September 30, 2019

SEO & PPC Monthly Roundup - Sep 2019: Google Algo Update, PPC Avg. Position & New No-Follow Attribute Change

Written by: 
Mark Subel

Google Ads - Say Goodbye to the “Average Position” Metric

Google announced in August that they were going to get rid of the average position metric, which provides advertisers an idea of their average position on the “paid” search results on Google relative to other advertisers. If you had an average position of 1.8, you knew your ads were typically showing in the first 2 positions on the paid results, relative to other advertisers.

As of September 30th, 2019, Google has started to discontinue that metric. Advertisers will have to rely on other methods to determine where and how often their ads show in top positions, including: Absolute Top %, Impression Top %, Search absolute top impression share, and Search (Top) IS. These existing metrics can help advertisers understand their ads’ positions with the average position metric now gone.

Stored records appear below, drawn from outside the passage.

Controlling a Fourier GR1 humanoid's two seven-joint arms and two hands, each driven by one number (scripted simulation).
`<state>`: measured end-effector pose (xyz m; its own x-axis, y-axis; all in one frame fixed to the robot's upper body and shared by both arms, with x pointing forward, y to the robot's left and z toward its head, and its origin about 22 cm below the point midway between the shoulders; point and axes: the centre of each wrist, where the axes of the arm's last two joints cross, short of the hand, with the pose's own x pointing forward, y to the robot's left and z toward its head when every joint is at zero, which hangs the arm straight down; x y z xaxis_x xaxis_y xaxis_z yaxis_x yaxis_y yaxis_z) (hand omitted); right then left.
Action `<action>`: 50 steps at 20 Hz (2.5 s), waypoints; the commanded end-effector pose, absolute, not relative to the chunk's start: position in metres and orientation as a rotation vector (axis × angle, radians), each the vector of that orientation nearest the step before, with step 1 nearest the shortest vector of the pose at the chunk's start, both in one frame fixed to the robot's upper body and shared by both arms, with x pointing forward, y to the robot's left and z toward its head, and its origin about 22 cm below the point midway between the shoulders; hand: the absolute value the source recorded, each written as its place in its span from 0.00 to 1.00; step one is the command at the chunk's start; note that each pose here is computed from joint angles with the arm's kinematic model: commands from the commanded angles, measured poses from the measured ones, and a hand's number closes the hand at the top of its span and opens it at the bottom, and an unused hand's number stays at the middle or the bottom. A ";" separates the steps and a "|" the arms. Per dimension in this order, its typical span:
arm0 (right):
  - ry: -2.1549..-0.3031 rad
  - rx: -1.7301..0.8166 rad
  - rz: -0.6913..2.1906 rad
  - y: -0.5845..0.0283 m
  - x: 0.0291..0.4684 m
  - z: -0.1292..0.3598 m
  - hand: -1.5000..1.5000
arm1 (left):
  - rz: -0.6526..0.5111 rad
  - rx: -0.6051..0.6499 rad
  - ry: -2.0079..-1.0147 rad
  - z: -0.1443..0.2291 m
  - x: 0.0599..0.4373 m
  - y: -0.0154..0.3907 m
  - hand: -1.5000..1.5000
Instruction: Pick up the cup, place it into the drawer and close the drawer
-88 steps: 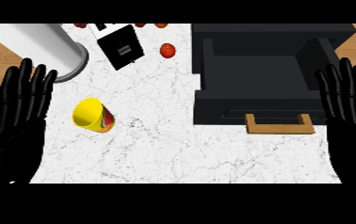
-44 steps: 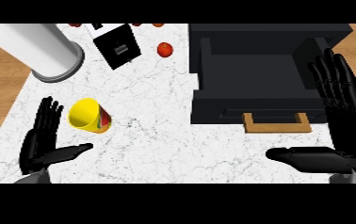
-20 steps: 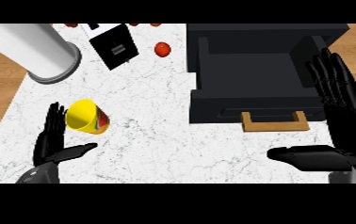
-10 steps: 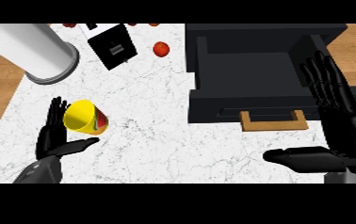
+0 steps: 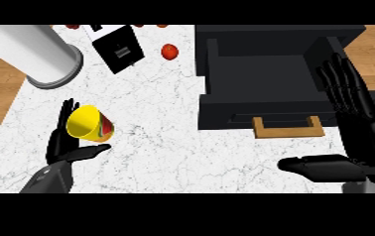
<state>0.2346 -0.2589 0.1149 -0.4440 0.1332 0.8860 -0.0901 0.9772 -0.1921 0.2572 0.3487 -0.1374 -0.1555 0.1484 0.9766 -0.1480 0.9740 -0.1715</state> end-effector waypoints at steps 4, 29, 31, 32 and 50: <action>-2.000 -0.026 0.258 -0.269 0.247 0.120 0.00 | 0.276 -0.261 -1.825 -0.130 0.269 0.344 1.00; -1.996 -0.078 0.263 -0.278 0.237 0.122 0.00 | 0.299 -0.330 -2.108 -0.091 0.325 0.291 1.00; -1.992 -0.087 0.237 -0.268 0.229 0.109 0.00 | 0.227 -0.361 -2.085 -0.087 0.328 0.283 1.00; -1.999 -0.067 0.234 -0.280 0.230 0.112 0.00 | 0.182 -0.407 -2.075 -0.072 0.343 0.271 1.00; -1.997 -0.095 0.225 -0.287 0.234 0.098 0.00 | -0.103 -0.340 -2.166 0.126 0.414 0.144 1.00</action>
<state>0.2314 -0.2887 0.1061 -0.4221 0.1695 0.8905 -0.0396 0.9780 -0.2049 0.4014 0.1631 0.0903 -0.5370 0.2460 0.8069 0.2897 0.9521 -0.0975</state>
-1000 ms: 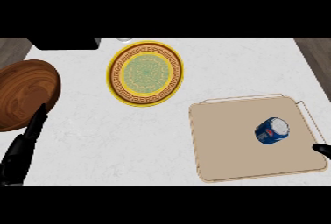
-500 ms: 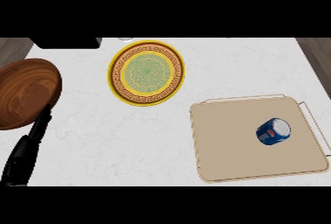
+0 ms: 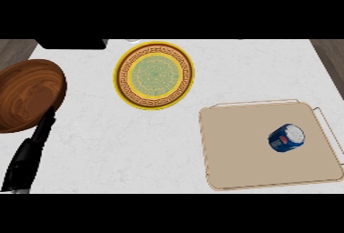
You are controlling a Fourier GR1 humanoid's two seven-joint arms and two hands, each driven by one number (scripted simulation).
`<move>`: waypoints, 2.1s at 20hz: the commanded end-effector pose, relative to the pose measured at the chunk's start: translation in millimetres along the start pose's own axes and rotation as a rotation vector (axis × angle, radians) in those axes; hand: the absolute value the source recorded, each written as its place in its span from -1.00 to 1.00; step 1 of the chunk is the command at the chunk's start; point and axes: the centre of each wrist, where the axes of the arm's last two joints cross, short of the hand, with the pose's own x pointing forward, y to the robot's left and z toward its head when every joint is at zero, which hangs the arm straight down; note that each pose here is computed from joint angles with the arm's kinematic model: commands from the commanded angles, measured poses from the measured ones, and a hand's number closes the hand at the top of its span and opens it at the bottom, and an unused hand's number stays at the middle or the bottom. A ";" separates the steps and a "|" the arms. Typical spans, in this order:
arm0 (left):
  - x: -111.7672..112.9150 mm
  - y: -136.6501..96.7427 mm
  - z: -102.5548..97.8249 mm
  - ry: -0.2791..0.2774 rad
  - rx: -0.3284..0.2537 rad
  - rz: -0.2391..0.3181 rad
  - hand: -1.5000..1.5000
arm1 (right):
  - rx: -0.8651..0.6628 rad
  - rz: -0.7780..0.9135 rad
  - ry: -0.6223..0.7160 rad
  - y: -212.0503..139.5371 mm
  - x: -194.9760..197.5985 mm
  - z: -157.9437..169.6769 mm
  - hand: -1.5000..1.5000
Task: Pick the can from the tray and place it in the plate
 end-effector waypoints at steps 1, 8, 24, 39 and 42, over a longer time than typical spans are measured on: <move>-6.1 -12.9 -2.9 0.013 0.004 0.009 0.00 | 0.094 0.077 0.088 -0.2 7.5 -12.8 -1.00; -3.5 9.5 8.2 0.000 0.003 -0.020 0.00 | 0.224 0.179 0.200 -3.2 -12.2 -49.0 -1.00; -18.5 3.5 -0.9 0.014 0.006 0.008 0.00 | 0.433 0.293 0.224 28.9 -47.5 -100.4 -1.00; -7.3 -6.8 -4.8 0.011 0.006 -0.014 0.00 | 0.478 0.314 0.248 55.5 -91.1 -84.2 -1.00; -9.5 -15.8 -12.4 -0.001 0.008 -0.005 0.00 | 0.477 0.328 0.244 90.8 -79.0 -123.8 -1.00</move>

https://searchengineland.com/prepare-to-say-goodbye-to-average-position-in-google-ads-on-september-30-320521

Google Rolls Out a New Algorithm Update Starting 9/24/19

Check your rankings and analytics. Did you see any website traffic or rankings changes around September 25th? Google announced a core update to their algorithm that started rolling out on Tuesday the 24th of September. These “core updates” typically cause quite a bit of movement in search rankings and impact website traffic for various sites. Make sure to make an annotation in Google Analytics on 9/24, so that you can see if there are any impacts of the latest core update on your website traffic.

https://searchengineland.com/google-september-2019-core-update-to-roll-out-later-today-322523

Changes to "No Follow" Links

Google announced a change to its nofollow link attribute, and nofollow links will be seen as a "hint" rather than a "directive". Meaning, if you have used the nofollow link on external links on your site, Google may decide to use it as a hint for ranking purposes rather than ignoring the link altogether. This is much different than before where Google would treat nofollow links as a directive and not follow the link or assign credit to it for the site being linked to, for ranking purposes. Additionally, Google is saying that they will expand that to crawling and indexing purposes in 2020. This could "potentially" mean that if your site has a number of nofollow links pointing to it from various websites, Google may view those as somewhat valuable from a ranking standpoint as opposed to not utilizing them at all for ranking purposes. It's unclear to what extent this may impact any given website.